## Work instruction
Every line with "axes" in it must be copied from the data.

[[ Source material, beginning ]]

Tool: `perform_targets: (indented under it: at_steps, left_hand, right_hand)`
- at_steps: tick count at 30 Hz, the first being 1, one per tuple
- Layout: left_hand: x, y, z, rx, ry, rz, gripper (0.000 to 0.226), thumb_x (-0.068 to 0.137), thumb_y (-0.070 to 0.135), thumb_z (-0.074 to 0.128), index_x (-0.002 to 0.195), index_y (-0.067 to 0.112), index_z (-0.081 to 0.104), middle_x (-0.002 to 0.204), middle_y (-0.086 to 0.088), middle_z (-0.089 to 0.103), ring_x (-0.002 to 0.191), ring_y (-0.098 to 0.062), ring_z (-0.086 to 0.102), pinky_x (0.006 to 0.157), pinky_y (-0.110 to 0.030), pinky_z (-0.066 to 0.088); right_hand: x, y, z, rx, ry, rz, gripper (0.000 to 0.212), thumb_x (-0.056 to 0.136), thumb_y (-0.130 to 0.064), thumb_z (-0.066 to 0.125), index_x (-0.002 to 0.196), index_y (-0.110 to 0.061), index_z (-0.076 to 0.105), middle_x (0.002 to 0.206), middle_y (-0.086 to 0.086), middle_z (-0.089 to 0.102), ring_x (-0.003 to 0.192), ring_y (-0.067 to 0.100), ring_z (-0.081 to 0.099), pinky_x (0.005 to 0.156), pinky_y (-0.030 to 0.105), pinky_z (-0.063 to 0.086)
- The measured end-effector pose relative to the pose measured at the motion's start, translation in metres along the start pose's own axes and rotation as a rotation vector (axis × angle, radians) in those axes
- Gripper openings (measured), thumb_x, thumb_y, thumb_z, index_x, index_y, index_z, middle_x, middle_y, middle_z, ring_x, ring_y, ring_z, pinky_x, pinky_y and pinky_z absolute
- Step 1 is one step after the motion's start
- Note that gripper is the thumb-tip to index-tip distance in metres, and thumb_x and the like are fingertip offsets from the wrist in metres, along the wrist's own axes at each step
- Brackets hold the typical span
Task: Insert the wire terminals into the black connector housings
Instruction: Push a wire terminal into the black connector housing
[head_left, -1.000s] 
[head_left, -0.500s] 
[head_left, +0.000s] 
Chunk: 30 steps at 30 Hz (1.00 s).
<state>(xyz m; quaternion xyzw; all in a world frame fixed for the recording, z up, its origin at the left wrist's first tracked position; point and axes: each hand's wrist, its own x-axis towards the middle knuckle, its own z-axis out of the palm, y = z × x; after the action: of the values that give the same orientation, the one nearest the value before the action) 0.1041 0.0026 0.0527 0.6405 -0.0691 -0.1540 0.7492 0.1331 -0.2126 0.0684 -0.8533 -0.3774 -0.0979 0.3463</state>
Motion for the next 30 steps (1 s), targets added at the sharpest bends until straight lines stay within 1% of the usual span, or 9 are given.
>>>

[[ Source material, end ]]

## Exercise response
- The measured end-effector pose relative to the pose measured at the motion's start, translation in metres along the start pose's own axes and rotation as a rotation vector (axis × angle, radians) in those axes
- Note that gripper is the thumb-tip to index-tip distance in metres, and thumb_x and the like are fingertip offsets from the wrist in metres, along the wrist's own axes at each step
<state>(xyz m; quaternion xyzw; all in a world frame fixed for the recording, z up, its origin at the left wrist's first tracked position; point and axes: each hand's wrist, its own x-axis towards the middle knuckle, its own z-axis out of the palm, y = z × x; after the action: of the values that give the same orientation, the one nearest the value before the action) 0.1041 0.0026 0.0527 0.6405 -0.0691 -0.1540 0.7492 0.1331 -0.2126 0.0684 -0.8533 -0.3774 -0.0979 0.3463</state>

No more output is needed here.